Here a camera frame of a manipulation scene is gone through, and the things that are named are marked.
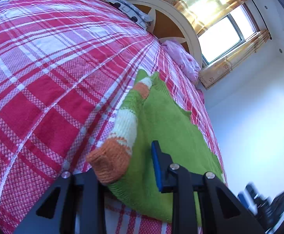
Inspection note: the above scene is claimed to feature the white car print pillow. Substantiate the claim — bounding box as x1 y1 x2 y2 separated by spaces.
106 0 153 30

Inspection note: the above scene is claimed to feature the window with frame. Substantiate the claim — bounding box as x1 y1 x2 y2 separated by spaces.
199 4 259 67

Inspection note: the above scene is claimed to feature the left yellow curtain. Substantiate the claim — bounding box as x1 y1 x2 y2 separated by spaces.
164 0 247 36

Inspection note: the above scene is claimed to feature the right yellow curtain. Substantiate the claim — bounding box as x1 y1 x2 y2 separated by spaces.
199 30 271 90

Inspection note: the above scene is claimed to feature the pink pillow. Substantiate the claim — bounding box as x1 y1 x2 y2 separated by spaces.
161 40 201 85

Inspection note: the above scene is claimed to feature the cream wooden headboard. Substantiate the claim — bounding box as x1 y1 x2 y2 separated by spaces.
126 0 202 65

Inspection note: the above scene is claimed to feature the green orange striped knit sweater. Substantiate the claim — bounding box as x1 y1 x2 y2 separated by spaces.
86 70 223 222

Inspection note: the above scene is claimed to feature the pink cloth behind bed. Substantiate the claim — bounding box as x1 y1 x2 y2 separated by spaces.
197 89 205 104

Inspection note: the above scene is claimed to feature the yellow curtain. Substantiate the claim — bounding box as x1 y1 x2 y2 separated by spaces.
164 0 247 36
199 30 271 90

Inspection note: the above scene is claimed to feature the red plaid bed sheet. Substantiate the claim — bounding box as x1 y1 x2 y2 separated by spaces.
0 0 221 233

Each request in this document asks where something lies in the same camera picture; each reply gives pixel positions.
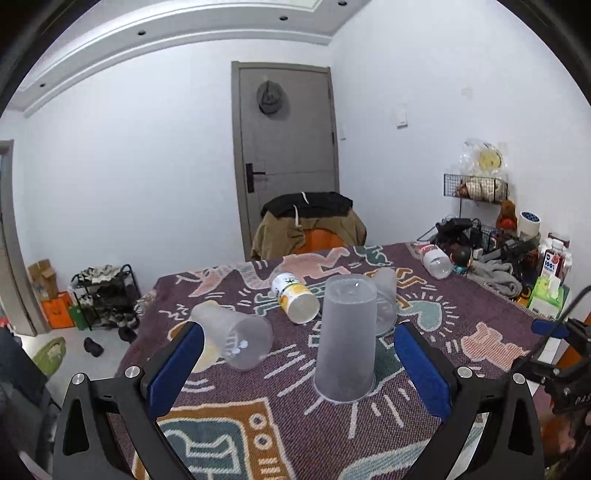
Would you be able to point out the orange paper bag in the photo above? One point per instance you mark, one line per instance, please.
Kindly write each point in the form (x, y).
(57, 311)

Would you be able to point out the black door handle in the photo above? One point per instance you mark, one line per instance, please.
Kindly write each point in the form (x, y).
(250, 176)

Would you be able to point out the cardboard box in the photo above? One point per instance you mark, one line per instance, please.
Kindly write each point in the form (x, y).
(44, 280)

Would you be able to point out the grey cap on door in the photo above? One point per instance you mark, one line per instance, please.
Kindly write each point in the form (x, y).
(271, 99)

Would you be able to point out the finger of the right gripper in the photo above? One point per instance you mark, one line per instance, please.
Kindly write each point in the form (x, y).
(551, 329)

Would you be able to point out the patterned purple woven tablecloth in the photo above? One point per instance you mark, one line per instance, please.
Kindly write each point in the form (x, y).
(270, 422)

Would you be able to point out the frosted cup lying left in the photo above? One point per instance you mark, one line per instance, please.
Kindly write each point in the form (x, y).
(235, 332)

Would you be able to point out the orange chair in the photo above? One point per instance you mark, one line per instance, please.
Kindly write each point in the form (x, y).
(578, 343)
(319, 240)

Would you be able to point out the yellow white printed cup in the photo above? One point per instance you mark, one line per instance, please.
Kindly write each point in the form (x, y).
(297, 301)

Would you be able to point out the grey door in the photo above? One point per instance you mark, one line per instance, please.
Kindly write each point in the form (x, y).
(298, 151)

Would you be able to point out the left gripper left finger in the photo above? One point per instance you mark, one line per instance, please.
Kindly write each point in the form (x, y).
(85, 445)

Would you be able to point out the green tissue pack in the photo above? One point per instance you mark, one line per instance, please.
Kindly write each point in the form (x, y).
(548, 297)

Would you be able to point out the blue white carton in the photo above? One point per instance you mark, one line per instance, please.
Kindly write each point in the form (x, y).
(552, 261)

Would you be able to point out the frosted cup lying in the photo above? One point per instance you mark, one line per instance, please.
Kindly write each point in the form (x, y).
(385, 280)
(235, 332)

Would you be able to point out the white wall switch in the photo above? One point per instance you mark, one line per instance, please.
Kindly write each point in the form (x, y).
(400, 117)

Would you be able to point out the black shoe on floor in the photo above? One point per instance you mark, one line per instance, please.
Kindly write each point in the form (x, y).
(92, 347)

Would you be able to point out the black shoe rack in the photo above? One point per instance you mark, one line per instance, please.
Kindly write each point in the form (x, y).
(106, 296)

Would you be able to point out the clear bottle red cap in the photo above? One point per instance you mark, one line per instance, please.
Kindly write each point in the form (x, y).
(435, 260)

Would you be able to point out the white tape roll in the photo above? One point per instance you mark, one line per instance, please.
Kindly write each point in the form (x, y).
(528, 225)

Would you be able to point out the frosted cup lying right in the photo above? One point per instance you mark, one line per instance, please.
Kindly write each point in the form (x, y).
(385, 280)

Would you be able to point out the tall frosted plastic cup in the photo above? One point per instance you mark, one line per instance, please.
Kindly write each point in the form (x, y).
(345, 371)

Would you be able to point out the clear plastic bag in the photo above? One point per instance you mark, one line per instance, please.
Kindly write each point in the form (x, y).
(483, 159)

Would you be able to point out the green slipper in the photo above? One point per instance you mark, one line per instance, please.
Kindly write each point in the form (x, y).
(50, 357)

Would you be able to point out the grey cloth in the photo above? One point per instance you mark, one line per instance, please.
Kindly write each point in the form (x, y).
(496, 276)
========
#### [TASK DESCRIPTION]
Give back the whole listing exactly as it stands. Drop every picture.

#### [ANSWER BOX]
Here a camera frame of a manipulation scene is gone through, and the things that are named are marked.
Inspection note: the above scene is claimed to feature the white car print pillow. Substantiate the claim — bounding box as x1 y1 x2 y2 separated by spaces.
106 0 153 30

Inspection note: the above scene is claimed to feature the window with frame. Substantiate the claim — bounding box as x1 y1 x2 y2 separated by spaces.
199 4 259 67

Inspection note: the above scene is claimed to feature the left yellow curtain. Substantiate the claim — bounding box as x1 y1 x2 y2 separated by spaces.
164 0 247 36

Inspection note: the above scene is claimed to feature the right yellow curtain. Substantiate the claim — bounding box as x1 y1 x2 y2 separated by spaces.
199 30 271 90

Inspection note: the above scene is claimed to feature the pink pillow. Substantiate the claim — bounding box as x1 y1 x2 y2 separated by spaces.
161 40 201 85

Inspection note: the above scene is claimed to feature the cream wooden headboard. Substantiate the claim — bounding box as x1 y1 x2 y2 separated by spaces.
126 0 202 65

Inspection note: the above scene is claimed to feature the green orange striped knit sweater. Substantiate the claim — bounding box as x1 y1 x2 y2 separated by spaces.
86 70 223 222

Inspection note: the above scene is claimed to feature the pink cloth behind bed. Substantiate the claim — bounding box as x1 y1 x2 y2 separated by spaces.
197 89 205 104

Inspection note: the above scene is claimed to feature the yellow curtain. Substantiate the claim — bounding box as x1 y1 x2 y2 separated by spaces.
164 0 247 36
199 30 271 90

Inspection note: the above scene is claimed to feature the red plaid bed sheet. Substantiate the claim — bounding box as x1 y1 x2 y2 separated by spaces.
0 0 221 233

Each request in this document asks where something lies in the same camera picture; each reply gives pixel positions.
Would you be able to point out the orange paper bag in the photo above? One point per instance you mark, one line per instance, please.
Kindly write each point in the form (x, y).
(57, 311)

Would you be able to point out the black door handle in the photo above? One point per instance you mark, one line per instance, please.
Kindly write each point in the form (x, y).
(250, 176)

Would you be able to point out the cardboard box in the photo above? One point per instance you mark, one line per instance, please.
Kindly write each point in the form (x, y).
(44, 280)

Would you be able to point out the grey cap on door in the photo above? One point per instance you mark, one line per instance, please.
Kindly write each point in the form (x, y).
(271, 99)

Would you be able to point out the finger of the right gripper in the photo above? One point per instance you mark, one line per instance, please.
Kindly write each point in the form (x, y).
(551, 329)

Would you be able to point out the patterned purple woven tablecloth in the photo above? One point per instance you mark, one line per instance, please.
Kindly write each point in the form (x, y).
(270, 422)

Would you be able to point out the frosted cup lying left in the photo above? One point per instance you mark, one line per instance, please.
Kindly write each point in the form (x, y).
(235, 332)

Would you be able to point out the orange chair in the photo above? One point per instance you mark, one line per instance, please.
Kindly write each point in the form (x, y).
(578, 343)
(319, 240)

Would you be able to point out the yellow white printed cup in the photo above? One point per instance you mark, one line per instance, please.
Kindly write each point in the form (x, y).
(297, 301)

Would you be able to point out the grey door in the photo above? One point per instance you mark, one line per instance, please.
Kindly write each point in the form (x, y).
(298, 151)

Would you be able to point out the left gripper left finger in the photo above? One point per instance you mark, one line per instance, please.
Kindly write each point in the form (x, y).
(85, 445)

Would you be able to point out the green tissue pack in the photo above? One point per instance you mark, one line per instance, please.
Kindly write each point in the form (x, y).
(548, 297)

Would you be able to point out the blue white carton in the photo above? One point per instance you mark, one line per instance, please.
Kindly write each point in the form (x, y).
(552, 261)

Would you be able to point out the frosted cup lying in the photo above? One point per instance you mark, one line per instance, please.
Kindly write each point in the form (x, y).
(385, 280)
(235, 332)

Would you be able to point out the white wall switch in the photo above? One point per instance you mark, one line per instance, please.
Kindly write each point in the form (x, y).
(400, 117)

Would you be able to point out the black shoe on floor in the photo above? One point per instance you mark, one line per instance, please.
Kindly write each point in the form (x, y).
(92, 347)

Would you be able to point out the black shoe rack in the photo above? One point per instance you mark, one line per instance, please.
Kindly write each point in the form (x, y).
(106, 296)

Would you be able to point out the clear bottle red cap in the photo above? One point per instance you mark, one line per instance, please.
Kindly write each point in the form (x, y).
(435, 260)

Would you be able to point out the white tape roll in the photo above? One point per instance you mark, one line per instance, please.
Kindly write each point in the form (x, y).
(528, 225)

Would you be able to point out the frosted cup lying right in the photo above? One point per instance you mark, one line per instance, please.
Kindly write each point in the form (x, y).
(385, 280)

Would you be able to point out the tall frosted plastic cup in the photo above? One point per instance you mark, one line per instance, please.
Kindly write each point in the form (x, y).
(345, 371)

Would you be able to point out the clear plastic bag in the photo above? One point per instance you mark, one line per instance, please.
Kindly write each point in the form (x, y).
(483, 159)

Would you be able to point out the green slipper in the photo above? One point per instance you mark, one line per instance, please.
Kindly write each point in the form (x, y).
(50, 357)

Would you be able to point out the grey cloth in the photo above? One point per instance you mark, one line per instance, please.
Kindly write each point in the form (x, y).
(496, 276)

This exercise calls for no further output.